Bola

PSG vs MU: Misi Comeback

FaseBerita.ID – BEK kiri Manchester United Luke Shaw percaya dengan peluang kelolosan timnya. Namun, Shaw mengingatkan supaya MU jangan sampai kebobolan di awal pertandingan.

MU dihadapkan pada situasi sulit setelah dikalahkan Paris St Germain 0-2 di leg pertama babak 16 besar Liga Champions. Itu artinya, untuk maju ke perempatfinal MU akan butuh kemenangan dengan selisih tiga gol saat melawat ke Parc des Princes, Kamis (7/3) dinihari.

Jelang duel krusial itu, MU mendapatkan suntikan moral usai berhasil comeback untuk mengalahkan Southampton 3-2 di akhir pekan lalu.

Shaw sadar betul bahwa MU mesti tampil sempurna untuk bisa membalikkan keadaan. Demi meraih hasil yang diharapkan, MU mesti mencetak gol secepatnya.

“Aku tahu kami tertinggal 0-2, tapi kami sangat positif dan sangat percaya diri. Kami harus memperlihatkan sesuatu yang istimewa, tapi aku merasa kami bisa kok melakukan itu. Aku sangat positif bahwa kami bisa tampil di sana dan mendapatkan kemenangan lalu lolos ke babak berikutnya,” cetus Shaw dilansir dari Manutd.com.

“Hal terpentingnya adalah kami harus mamastikan kami tidak kebobolan, terutama di awal. Aku merasa kalau kami mendapatkan satu gol, maka pertandingannya akan sepenuhnya berbeda. Mereka akan merasakannya, dan mungkin saja akan sepenuhnya mengubah pertandingan.”

“Waktu pertandingannya lama, 90 menit, dan Anda tidak pernah tahu apa yang bisa terjadi kalau kami mendapatkan gol cepat dan kepercayan diri kami akan tumbuh ke level yang jauh lebih tinggi,” simpul pesepakbola Inggris itu.

Kemasukan dua gol bukan satu-satunya ujian besar bagi MU di kandang PSG. Tim besutan Ole Gunnar Solskjaer tersebut juga kehilangan 10 pemainnya, termasuk pilar-pilar macam Anthony Martial, Nemanja Matic, Ander Herrera, dan Paul Pogba.

Tantangan Besar

Misi comeback Manchester United menghadapi tantangan besar di markas Paris St Germain. Meski demikian, MU dibekali catatan laga-laga tandang yang impresif.

MU akan melawat ke Parc des Princes untuk melakoni laga leg kedua babak 16 besar Liga Champions, Kamis (7/3) dinihari. Setan Merah sementara tertinggal 0-2, usai kalah di leg pertama di Old Trafford tiga pekan lalu.
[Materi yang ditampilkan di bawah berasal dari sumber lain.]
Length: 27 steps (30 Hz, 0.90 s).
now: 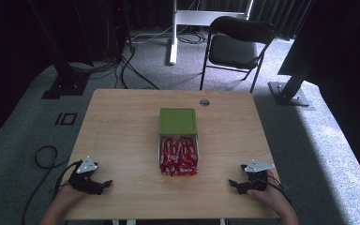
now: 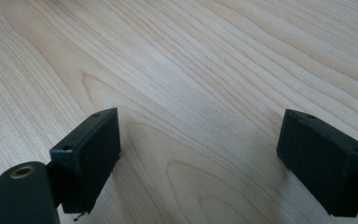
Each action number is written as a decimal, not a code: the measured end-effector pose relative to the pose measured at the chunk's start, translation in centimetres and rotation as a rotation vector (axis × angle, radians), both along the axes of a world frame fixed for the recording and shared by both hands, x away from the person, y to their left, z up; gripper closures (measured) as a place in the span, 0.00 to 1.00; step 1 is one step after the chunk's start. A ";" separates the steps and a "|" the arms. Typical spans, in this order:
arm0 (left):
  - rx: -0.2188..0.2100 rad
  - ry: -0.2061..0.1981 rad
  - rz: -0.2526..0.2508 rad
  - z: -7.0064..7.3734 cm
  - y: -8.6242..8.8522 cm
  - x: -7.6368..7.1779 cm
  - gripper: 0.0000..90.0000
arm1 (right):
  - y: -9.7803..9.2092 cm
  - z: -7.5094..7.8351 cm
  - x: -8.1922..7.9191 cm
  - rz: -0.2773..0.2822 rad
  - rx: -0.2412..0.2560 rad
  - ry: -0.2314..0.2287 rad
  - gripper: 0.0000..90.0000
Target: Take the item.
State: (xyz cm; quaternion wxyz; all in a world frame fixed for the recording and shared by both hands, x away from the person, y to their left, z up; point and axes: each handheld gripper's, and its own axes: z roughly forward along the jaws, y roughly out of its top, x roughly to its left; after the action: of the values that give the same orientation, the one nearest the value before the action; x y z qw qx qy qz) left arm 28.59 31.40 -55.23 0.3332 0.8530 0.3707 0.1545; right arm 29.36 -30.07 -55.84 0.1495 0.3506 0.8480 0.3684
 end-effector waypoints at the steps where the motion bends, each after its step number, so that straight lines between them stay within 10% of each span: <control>1: 0.000 0.000 0.000 0.0 0.0 0.0 0.02 | 0.0 0.0 0.0 0.000 0.000 0.000 0.15; 27: 0.000 0.000 0.000 0.0 0.0 0.0 0.02 | 0.1 0.0 -0.2 -0.026 0.003 -0.006 0.18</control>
State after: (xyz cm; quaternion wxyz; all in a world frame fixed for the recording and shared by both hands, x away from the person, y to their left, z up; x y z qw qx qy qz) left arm 28.59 31.40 -55.23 0.3332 0.8530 0.3708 0.1546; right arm 29.15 -29.99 -55.80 0.1562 0.3606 0.8423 0.3688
Untuk lolos, MU mesti mengalahkan PSG dengan selisih tiga gol. Sudah pasti bukan perkara gampang lantaran Les Parisiens memiliki rekor kandang amat baik, di mana hanya sekali kalah dalam 20 laga terakhir di seluruh kompetisi.
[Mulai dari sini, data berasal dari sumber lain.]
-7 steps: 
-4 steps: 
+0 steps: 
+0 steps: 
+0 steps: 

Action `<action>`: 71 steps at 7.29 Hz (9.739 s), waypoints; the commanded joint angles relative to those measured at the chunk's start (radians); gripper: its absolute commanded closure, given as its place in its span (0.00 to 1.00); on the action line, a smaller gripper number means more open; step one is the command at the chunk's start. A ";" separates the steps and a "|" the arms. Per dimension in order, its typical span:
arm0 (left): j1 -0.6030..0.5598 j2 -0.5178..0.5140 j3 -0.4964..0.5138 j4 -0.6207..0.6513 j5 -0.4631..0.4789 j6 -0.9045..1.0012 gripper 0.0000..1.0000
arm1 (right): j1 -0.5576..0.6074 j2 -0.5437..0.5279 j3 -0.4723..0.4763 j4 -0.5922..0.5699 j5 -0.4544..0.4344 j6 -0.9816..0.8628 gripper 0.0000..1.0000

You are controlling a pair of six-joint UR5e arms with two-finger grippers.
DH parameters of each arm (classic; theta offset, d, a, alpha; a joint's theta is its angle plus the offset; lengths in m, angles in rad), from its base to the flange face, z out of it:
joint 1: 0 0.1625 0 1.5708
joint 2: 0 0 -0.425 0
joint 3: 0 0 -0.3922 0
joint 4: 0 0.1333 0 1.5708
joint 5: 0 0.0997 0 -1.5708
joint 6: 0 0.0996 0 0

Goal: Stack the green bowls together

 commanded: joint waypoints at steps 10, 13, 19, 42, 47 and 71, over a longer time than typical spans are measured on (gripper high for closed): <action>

Sedangkan di Liga Champions, PSG cuma sekali kalah di depan publik sendiri dalam 3,5 tahun. Kekalahan terakhir itu terjadi ketika Kylian Mbappe cs dibekuk juara turnamen Real Madrid 1-2 pada babak 16 besar 2017/18.

Selama periode itu PSG sudah melakoni 16 laga kandang dengan mengalahkan sejumlah tim-tim top termasuk Chelsea 2-1 (Februari 2016), Barcelona 4-0 (Februari 2017), Bayern Munich 3-0 (September 2017), dan Liverpool 2-1 (November 2018).
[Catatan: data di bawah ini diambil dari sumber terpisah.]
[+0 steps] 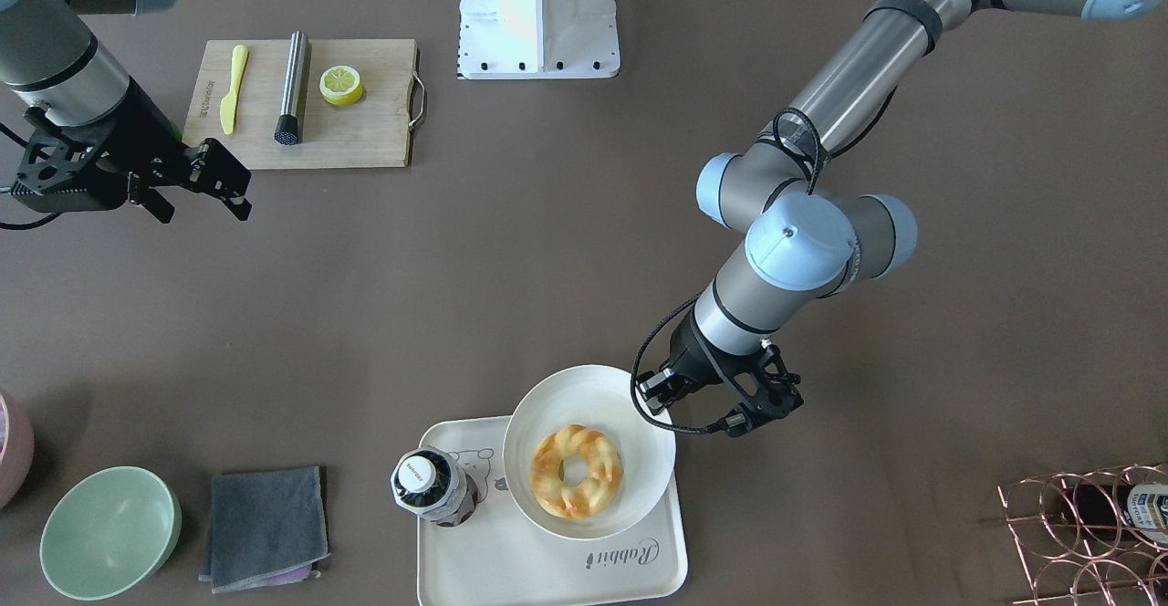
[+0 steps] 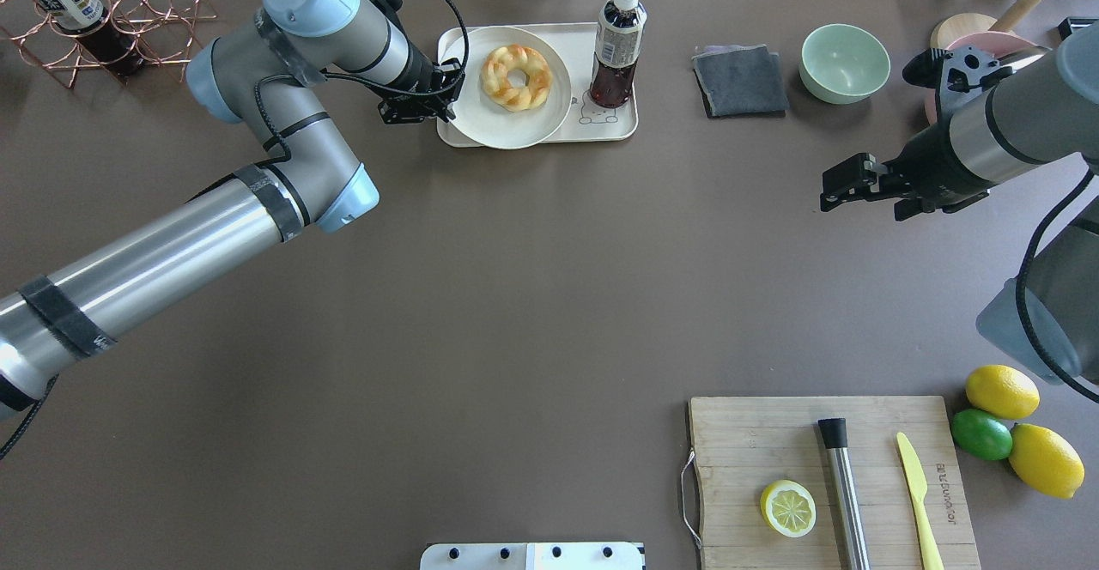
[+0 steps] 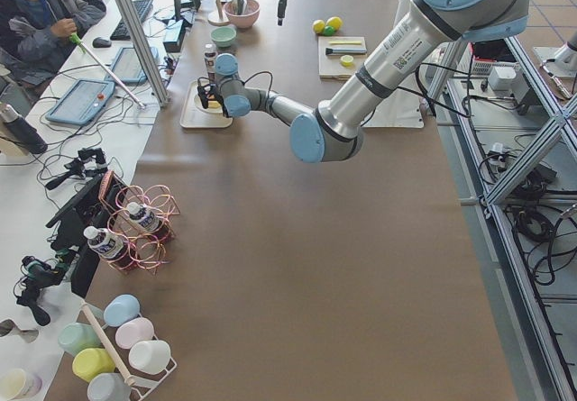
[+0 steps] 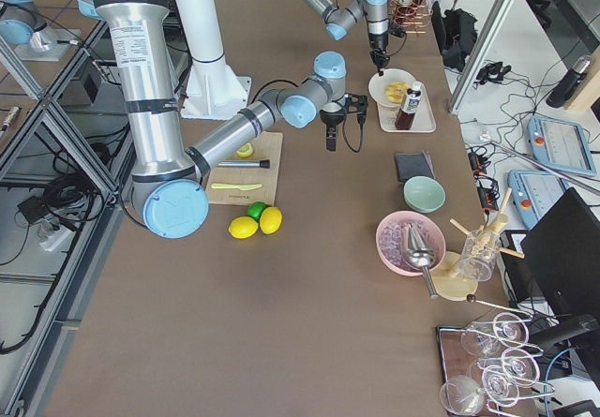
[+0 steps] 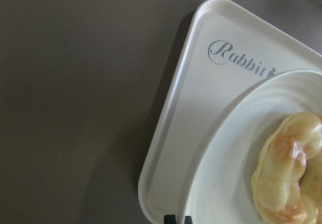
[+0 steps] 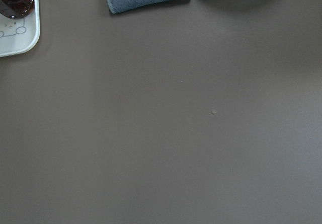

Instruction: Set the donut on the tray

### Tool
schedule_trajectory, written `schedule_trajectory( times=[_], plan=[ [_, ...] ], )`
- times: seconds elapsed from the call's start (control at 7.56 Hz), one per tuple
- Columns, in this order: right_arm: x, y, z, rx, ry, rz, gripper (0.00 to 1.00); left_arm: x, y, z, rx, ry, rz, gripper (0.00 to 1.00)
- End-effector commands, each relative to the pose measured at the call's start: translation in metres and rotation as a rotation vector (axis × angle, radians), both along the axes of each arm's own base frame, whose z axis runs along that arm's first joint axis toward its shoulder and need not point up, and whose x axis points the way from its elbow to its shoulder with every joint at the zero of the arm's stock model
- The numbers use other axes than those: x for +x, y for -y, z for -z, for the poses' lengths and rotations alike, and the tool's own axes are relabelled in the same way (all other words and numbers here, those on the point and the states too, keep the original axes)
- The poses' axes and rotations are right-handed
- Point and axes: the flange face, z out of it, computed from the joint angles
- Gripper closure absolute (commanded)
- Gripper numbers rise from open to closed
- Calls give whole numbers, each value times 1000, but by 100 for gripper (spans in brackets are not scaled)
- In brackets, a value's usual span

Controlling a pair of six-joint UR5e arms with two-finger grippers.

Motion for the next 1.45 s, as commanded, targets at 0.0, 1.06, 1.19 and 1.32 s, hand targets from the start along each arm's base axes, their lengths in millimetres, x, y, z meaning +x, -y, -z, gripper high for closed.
schedule_trajectory(
  times=[0.0,1.06,1.19,1.32],
  plan=[
    [11,1,-16,-2,-18,7,0,19,26,-11,-16,17,36,100],
    [57,10,-55,32,-53,44,0,2,24,10,82,-2,7,3],
    [74,12,-68,48,-67,55,0,-33,7,15,82,6,-47,3],
    [95,23,-89,51,-65,77,0,-79,-23,2,96,8,-119,3]
  ],
)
Di seberang kubu, MU sebaliknya justru lebih perkasa di kandang lawan. Sejak ditangani Ole Gunnar Solskjaer, the Red Devils memenangi delapan keseluruhan laga tandangnya di kompetisi domestik.

Pada prosesnya, MU berhasil mempermalukan Tottenham Hotspur 2-0 di Wembley (Januari 2019), Arsenal 3-1 di Emirates (Januari 2019), lalu Chelsea 2-0 di Stamford Bridge (Ferbuari 2019).

MU baru sekali kalah dalam 16 pertandingan di era Solskjaer. Satu-satunya kekalahan itu diderita melawan PSG. (dc/int)

PSG: (4-3-3)
Buffon, Kehrer, Kimpembe, Silva, Bernat, Alves, Di Maria, Marquinhos, Verratti, Draxler, Mbappe.

MU: (4-4-2)
De Gea, Young, Smalling, Lindelof, Shaw, Dalot, McTominay, Pereira, Fred, Lukaku, Rashford.